*Prompt*:
The string "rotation" may appear in lines of the listing. Report each line where it does.
----
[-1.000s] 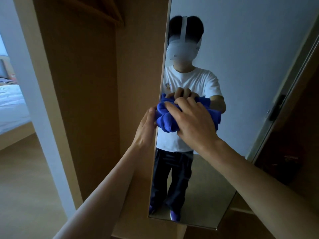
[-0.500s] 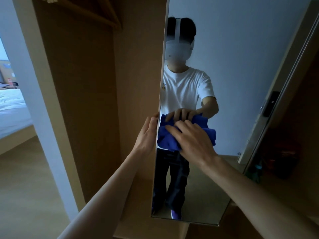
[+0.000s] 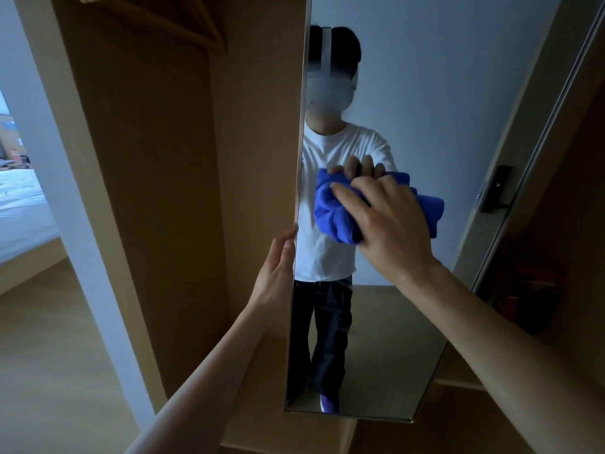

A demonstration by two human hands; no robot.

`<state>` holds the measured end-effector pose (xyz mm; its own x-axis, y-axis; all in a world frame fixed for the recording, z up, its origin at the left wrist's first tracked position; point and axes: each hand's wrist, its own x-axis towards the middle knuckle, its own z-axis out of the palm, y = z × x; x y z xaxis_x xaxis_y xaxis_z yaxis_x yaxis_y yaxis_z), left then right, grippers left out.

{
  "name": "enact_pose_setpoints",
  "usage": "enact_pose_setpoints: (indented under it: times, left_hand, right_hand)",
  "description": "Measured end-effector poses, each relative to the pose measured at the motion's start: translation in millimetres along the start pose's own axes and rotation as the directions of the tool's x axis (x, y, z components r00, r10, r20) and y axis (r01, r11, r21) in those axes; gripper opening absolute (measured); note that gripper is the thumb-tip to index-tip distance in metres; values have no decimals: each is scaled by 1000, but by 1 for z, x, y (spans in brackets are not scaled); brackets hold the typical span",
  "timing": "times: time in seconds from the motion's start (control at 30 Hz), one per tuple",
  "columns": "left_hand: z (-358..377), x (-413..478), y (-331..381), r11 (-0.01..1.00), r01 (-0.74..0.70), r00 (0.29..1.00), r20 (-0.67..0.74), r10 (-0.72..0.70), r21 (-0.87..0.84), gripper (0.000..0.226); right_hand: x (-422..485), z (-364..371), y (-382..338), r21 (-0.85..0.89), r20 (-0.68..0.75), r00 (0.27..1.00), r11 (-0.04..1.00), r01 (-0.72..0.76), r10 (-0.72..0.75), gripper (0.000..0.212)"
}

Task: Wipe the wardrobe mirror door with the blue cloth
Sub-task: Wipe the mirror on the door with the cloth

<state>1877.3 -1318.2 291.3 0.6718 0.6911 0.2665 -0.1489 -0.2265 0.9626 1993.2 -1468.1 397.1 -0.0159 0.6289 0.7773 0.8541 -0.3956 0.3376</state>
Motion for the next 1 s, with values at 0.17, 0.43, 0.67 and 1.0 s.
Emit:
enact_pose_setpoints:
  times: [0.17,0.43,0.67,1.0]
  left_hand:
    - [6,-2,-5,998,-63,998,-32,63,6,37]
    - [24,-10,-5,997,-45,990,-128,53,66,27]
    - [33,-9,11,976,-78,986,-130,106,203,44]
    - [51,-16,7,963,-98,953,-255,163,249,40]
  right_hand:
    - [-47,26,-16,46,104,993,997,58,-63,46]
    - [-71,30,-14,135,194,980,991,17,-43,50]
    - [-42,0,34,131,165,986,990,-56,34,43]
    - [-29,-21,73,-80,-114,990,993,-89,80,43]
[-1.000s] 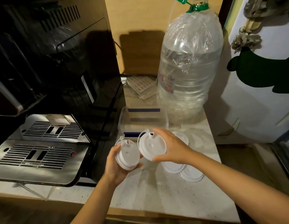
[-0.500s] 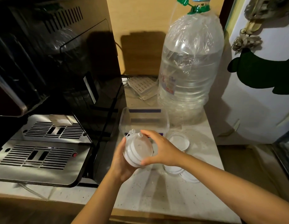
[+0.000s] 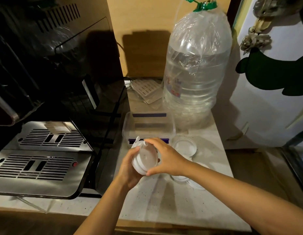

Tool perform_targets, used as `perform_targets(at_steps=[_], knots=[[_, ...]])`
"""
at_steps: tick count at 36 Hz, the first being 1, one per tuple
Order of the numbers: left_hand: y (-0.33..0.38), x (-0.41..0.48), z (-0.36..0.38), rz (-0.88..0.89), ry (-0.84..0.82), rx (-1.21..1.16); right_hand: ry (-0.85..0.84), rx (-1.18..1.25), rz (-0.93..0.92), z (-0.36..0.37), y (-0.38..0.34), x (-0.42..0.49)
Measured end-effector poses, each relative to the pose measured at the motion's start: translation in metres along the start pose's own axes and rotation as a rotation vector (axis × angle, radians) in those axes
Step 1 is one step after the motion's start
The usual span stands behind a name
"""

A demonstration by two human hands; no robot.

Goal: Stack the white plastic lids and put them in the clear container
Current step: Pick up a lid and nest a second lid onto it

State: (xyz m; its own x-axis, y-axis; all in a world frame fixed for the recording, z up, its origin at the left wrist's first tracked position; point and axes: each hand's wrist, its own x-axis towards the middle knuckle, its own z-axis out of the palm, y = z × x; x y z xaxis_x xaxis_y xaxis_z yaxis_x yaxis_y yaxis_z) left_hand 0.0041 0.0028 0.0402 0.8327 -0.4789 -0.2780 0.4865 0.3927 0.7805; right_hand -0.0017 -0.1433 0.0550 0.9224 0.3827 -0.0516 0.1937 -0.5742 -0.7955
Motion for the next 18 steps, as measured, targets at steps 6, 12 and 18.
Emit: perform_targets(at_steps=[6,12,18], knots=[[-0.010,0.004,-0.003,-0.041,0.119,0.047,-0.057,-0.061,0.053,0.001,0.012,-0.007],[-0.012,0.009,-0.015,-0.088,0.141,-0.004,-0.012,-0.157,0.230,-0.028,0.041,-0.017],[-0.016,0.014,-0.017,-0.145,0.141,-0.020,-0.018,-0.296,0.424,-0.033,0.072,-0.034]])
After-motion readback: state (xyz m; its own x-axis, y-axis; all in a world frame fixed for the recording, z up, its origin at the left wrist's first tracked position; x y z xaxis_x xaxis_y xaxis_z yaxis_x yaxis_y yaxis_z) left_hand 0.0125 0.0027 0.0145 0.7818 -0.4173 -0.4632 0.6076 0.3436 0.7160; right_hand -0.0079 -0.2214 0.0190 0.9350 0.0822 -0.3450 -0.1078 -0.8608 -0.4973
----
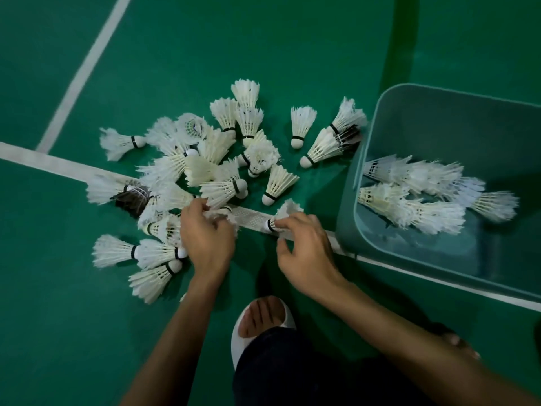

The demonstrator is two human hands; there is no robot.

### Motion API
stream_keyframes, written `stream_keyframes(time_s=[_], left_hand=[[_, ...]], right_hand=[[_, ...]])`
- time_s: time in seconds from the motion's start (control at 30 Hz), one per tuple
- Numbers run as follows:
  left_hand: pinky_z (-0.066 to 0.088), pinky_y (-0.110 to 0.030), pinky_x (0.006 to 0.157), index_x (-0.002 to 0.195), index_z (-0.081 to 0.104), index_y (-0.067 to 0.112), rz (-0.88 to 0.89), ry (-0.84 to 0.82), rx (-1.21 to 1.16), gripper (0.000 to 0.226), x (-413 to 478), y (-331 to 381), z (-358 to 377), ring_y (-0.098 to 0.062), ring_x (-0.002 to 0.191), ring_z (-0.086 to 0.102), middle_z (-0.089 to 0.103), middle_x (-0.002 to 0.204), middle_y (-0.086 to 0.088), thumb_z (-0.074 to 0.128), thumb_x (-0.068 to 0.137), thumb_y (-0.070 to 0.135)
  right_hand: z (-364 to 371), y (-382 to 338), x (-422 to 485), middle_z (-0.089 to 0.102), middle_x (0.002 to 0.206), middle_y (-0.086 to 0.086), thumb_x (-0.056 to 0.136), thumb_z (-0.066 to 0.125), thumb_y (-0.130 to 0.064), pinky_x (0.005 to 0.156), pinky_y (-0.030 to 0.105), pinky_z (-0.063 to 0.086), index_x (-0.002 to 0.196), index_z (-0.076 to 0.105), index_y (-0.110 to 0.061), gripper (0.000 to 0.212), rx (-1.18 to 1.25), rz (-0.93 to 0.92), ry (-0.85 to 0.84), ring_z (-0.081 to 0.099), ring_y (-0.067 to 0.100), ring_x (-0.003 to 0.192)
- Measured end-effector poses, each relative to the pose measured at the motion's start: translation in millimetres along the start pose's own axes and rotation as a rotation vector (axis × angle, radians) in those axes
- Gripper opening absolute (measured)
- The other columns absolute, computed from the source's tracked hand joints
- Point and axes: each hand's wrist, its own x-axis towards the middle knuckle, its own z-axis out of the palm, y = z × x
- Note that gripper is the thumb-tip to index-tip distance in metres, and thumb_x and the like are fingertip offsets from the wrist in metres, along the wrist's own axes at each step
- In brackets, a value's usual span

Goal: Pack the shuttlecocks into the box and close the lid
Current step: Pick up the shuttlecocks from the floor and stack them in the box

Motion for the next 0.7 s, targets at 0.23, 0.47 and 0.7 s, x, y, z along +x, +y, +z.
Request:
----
*Exercise response*:
  "description": "Measured end-effector poses, each relative to the pose measured at the motion's start: translation in millimetres along the start pose's own axes and rotation as the directions of the tool's x axis (x, y, z components r00, r10, r20) and y axis (r01, r11, r21) in those axes; gripper opening absolute (measured); note that gripper is the thumb-tip to index-tip distance in metres; values have no decimals: each is scaled by 1000, but by 1 for z, x, y (spans in brackets are not scaled); brackets hold the typical span",
Measured end-effector poses, each relative to the pose measured at the motion's start: translation in metres along the start pose's own axes and rotation as a rotation vector (axis × angle, radians) in those axes
- Measured end-effector poses, each relative to the pose measured at the motion's start: translation in millimetres along the start pose's own axes and rotation as a rotation vector (axis × angle, radians) in those axes

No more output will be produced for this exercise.